Lavoro: Cgil Bari, su call center dialogo ma regole certe

BARI, 05 SET 
Cambi di commessa, assenza di clausola sociale e responsabilita’ sociale del committente, sono alcuni dei punti affrontati durante la tavola rotonda che oggi la Cgil Bari ha organizzato unitamente alla Slc (Sindacato Lavoratori della Comunicazione) nella sede barese del gruppo Transcom Worldwide. All’incontro, dopo la visita nella sede della multinazionale che opera nel settore Contact Center, sono intervenuti Cesare Damiano, Presidente della Commissione Lavoro alla Camera dei Deputati, Giuseppe Gesmundo, Segretario Generale Cgil Bari, Gigia Bucci, Segretario Generale Slc Cgil Bari, e Roberto Boggio, Regional General Manager Centro e Sud Europa della Transcom Worldwide.
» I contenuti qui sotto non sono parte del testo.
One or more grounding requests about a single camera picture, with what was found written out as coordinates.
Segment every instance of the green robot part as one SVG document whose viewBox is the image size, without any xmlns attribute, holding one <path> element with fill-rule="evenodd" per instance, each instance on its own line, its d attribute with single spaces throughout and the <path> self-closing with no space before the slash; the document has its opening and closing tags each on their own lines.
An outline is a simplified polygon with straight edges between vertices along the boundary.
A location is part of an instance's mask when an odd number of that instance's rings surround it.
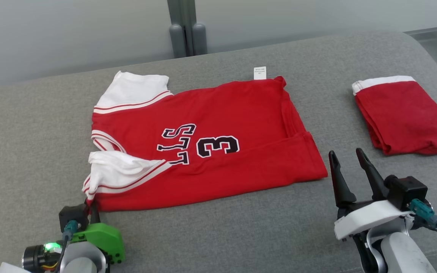
<svg viewBox="0 0 437 273">
<path fill-rule="evenodd" d="M 92 223 L 84 231 L 74 233 L 72 242 L 88 241 L 107 253 L 111 264 L 126 259 L 123 237 L 117 228 L 104 223 Z"/>
</svg>

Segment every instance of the basketball jersey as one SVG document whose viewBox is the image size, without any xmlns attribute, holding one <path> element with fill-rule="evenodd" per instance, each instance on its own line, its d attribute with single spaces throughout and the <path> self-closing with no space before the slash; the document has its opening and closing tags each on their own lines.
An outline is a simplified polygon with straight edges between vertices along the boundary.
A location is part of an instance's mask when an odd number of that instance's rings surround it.
<svg viewBox="0 0 437 273">
<path fill-rule="evenodd" d="M 116 74 L 94 107 L 83 192 L 104 211 L 156 209 L 327 176 L 282 77 L 173 95 L 168 77 Z"/>
</svg>

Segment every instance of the folded red cloth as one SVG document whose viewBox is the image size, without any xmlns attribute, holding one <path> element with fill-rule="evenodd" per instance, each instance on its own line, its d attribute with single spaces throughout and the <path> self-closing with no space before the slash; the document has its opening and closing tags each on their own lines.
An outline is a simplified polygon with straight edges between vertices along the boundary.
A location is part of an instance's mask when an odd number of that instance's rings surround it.
<svg viewBox="0 0 437 273">
<path fill-rule="evenodd" d="M 437 154 L 437 104 L 410 76 L 352 84 L 372 143 L 384 154 Z"/>
</svg>

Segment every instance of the gray table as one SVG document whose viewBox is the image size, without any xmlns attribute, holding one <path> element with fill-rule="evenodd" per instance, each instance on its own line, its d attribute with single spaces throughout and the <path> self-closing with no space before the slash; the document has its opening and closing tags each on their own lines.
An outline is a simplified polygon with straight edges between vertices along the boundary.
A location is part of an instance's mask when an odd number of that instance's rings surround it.
<svg viewBox="0 0 437 273">
<path fill-rule="evenodd" d="M 335 150 L 359 200 L 371 196 L 354 149 L 383 176 L 414 175 L 437 212 L 437 156 L 385 157 L 373 149 L 351 84 L 413 76 L 437 102 L 437 65 L 414 39 L 377 31 L 50 77 L 0 88 L 0 263 L 60 237 L 58 211 L 84 200 L 92 107 L 120 69 L 170 77 L 174 93 L 250 80 L 253 67 L 284 76 L 328 164 Z M 354 243 L 338 242 L 330 178 L 150 211 L 105 213 L 123 233 L 127 261 L 114 272 L 361 272 Z M 412 236 L 437 269 L 437 234 Z"/>
</svg>

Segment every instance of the white sticker label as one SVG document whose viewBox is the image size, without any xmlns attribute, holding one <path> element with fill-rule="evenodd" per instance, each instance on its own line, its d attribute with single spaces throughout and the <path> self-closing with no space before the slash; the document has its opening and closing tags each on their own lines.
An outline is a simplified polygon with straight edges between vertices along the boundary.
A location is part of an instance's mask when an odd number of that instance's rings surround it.
<svg viewBox="0 0 437 273">
<path fill-rule="evenodd" d="M 266 79 L 266 67 L 254 67 L 254 79 L 265 80 Z"/>
</svg>
Sullo sfondo il tema delle regole ed il favore espresso dall’ex ministro del Lavoro Damiano ad un contratto unico. Sul punto si e’ registrata l’apertura al dialogo di azienda e sindacato, con alcuni distinguo, favorevoli ad affrontare la questione con il supporto delle istituzioni. E se per Boggio un “contratto specifico, di settore, potrebbe essere la soluzione dei problemi, perche’ nel sistema industriale e’ importante che tutti abbiano le stesse regole”, per Gesmundo “il rischio e’ che al posto di ridurre le forme contrattuali le si aumentino, accrescendo il dumping . Regole certe e possibilita’ di fare verifiche e controlli sui contratti sono – secondo il sindacalista – la via maestra. Sarebbe piu’ opportuno in questa fase ragionare di regole certe che possano regolamentare il mercato e dare garanzie ai lavoratori. Partiamo di qui, poi vediamo il traguardo che si puo’ raggiungere: ora mi sembra complicato con le controparti attuali aprire una discussione sul contratto unico”. “Il problema e’ – secondo Bucci – che il settore sta andando verso una diversificazione di prodotto ed attivita’, non racchiudibile tutto nel contratto delle telecomunicazioni. Ci vorrebbero insieme di regole condivise e certe che disciplinino tutti gli aspetti, dalla commessa bancaria a quella del atlc siano al pubblico”. La Transcom, il terzo piu’ grande fornitore di servizi del settore in Italia, e’ presente in Puglia con le sedi di Bari e Lecce, dove impiega complessivamente circa 1.500 persone.